Periodic Reporting for period 2 - MOIRA (MOnItoRing of large scale complex technologicAl systems)
Okres sprawozdawczy: 2023-03-01 do 2025-08-31
MOIRA - MOnItoRing of large scale complex technologicAl systems - brought together early stage researchers and experienced specialists from key players in academia and industry across Europe covering different scientific disciplines and industrial stakeholders from a broad range of backgrounds to optimally tackle the challenges ahead. The MOIRA Fellows were trained in innovative PhD topics as well as receiving specific theoretical and practical education in the fields of mechanical engineering and computer science, focusing towards the online early accurate identification of abnormal incidents with minimum false alarms and missed detections. They successfully developed signal processing and machine learning tools to monitor rotating machinery, e.g. gearboxes, motors, robots, aircraft engines, complex packaging machines, as well as human beings. The research activities led to important results and conclusions which have been published in top conferences and journals. MOIRA project achieved the main goal training 15 ESRs as the new generation of expert engineers and scientists in the field of Knowledge Discovery for online on time accurate monitoring/fault detection/diagnosis/prognosis of large scale complex technological systems for enhanced safety, minimal environmental impact, production and energy efficiency optimisation. The 15 ESRs joined forces and successfully developed novel methods, tools and technologies to analyse heterogeneous data structures captured by various sensors, extract and fuse valuable information at a unit level and at the fleet level, taking real-time monitoring, diagnostics and prognostics in the industrial sectors of Aerospace, Mining, Automotive, Health Care and Packaging to the next level.
WP1 focused on "Information extraction from heterogeneous data sources". The lead of this WP was executed by AMC VIBRO. The main achievements are:
− the development of advanced methods for the extraction and exploitation from Heterogeneous signals the correlation of system wear and monitoring indicators
− the development of novel Deep Learning methods for time-series information data fusion
− the development of denoising signal processing techniques for non-Gaussian noise filtering
− the development of data fusion techniques for the exploitation of heterogeneous data
The Work Package 2 (WP2) focused on the development of “Fleet monitoring” methodologies applied to high-frequency, continuous time data captured from a fleet of industrial machines, vehicles and aircraft in operation.

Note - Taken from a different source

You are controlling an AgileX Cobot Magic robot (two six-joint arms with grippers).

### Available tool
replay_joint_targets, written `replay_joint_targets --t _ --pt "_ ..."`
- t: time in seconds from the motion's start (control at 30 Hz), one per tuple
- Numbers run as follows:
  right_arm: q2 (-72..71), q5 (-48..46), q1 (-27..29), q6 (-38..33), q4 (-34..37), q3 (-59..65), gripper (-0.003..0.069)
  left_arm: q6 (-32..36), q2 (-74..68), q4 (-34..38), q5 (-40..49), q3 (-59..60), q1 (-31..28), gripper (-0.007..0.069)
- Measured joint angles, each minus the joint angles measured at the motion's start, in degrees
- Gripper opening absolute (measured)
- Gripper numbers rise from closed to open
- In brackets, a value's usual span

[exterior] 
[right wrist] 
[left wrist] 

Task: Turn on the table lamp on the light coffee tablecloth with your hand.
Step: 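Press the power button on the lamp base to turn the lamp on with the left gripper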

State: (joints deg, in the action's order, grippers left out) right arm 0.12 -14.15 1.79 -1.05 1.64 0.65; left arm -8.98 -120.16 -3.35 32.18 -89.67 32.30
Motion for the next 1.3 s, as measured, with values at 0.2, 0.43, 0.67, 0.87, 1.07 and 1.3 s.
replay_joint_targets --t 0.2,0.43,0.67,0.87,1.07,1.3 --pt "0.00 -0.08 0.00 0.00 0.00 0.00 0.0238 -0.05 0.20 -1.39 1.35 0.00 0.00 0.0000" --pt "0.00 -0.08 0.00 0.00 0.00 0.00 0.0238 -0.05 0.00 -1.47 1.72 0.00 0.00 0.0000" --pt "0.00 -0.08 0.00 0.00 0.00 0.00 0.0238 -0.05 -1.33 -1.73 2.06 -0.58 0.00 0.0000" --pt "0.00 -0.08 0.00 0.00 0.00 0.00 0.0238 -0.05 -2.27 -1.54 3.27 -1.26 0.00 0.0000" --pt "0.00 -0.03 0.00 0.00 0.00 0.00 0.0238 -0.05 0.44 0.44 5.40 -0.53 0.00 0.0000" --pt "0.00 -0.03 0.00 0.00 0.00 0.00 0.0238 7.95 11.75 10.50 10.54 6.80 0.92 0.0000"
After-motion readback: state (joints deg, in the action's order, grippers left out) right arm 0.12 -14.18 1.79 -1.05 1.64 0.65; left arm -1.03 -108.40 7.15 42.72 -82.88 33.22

The main achievements are:
• The development of unsupervised self-learning methods based on fleet streaming data
• The development of novel approaches in dynamic modelling, probabilistic fleet models and information geometry
• The development of novel approach in inverse modelling and model selection
• The application of Transfer Learning approaches on simulation data and experimental data for classifications and anomaly detection in vehicle fleets
WP3 focused on the development of advanced methodologies for fault detection, diagnostics, and prognostics in complex technological systems, with a strong emphasis on industrial applications such as aerospace engines, heavy machinery, and autonomous platforms. The WP was led by SAFRAN, leveraging industrial expertise to ensure that research remains aligned with field requirements.
The main achievements are:
• Signal processing and diagnostics: The development of tools for extracting relevant fault signatures from vibratory and acoustic signals acquired in highly nonstationary and noisy environments, with direct application to aircraft engines and mechanical subsystems.
• Health prognostics: The exploration of robust prognostic frameworks, including uncertainty modeling and data-driven forecasting approaches, to anticipate the evolution of component degradation.
• Sensor validation and fusion: The investigation of multi-sensor strategies, sensor selection, and information fusion for enhanced system observability and reliable diagnostics.
• Human-in-the-loop learning: The development of methodologies enabling autonomous agents to integrate expert feedback and learn optimal maintenance behaviors over time.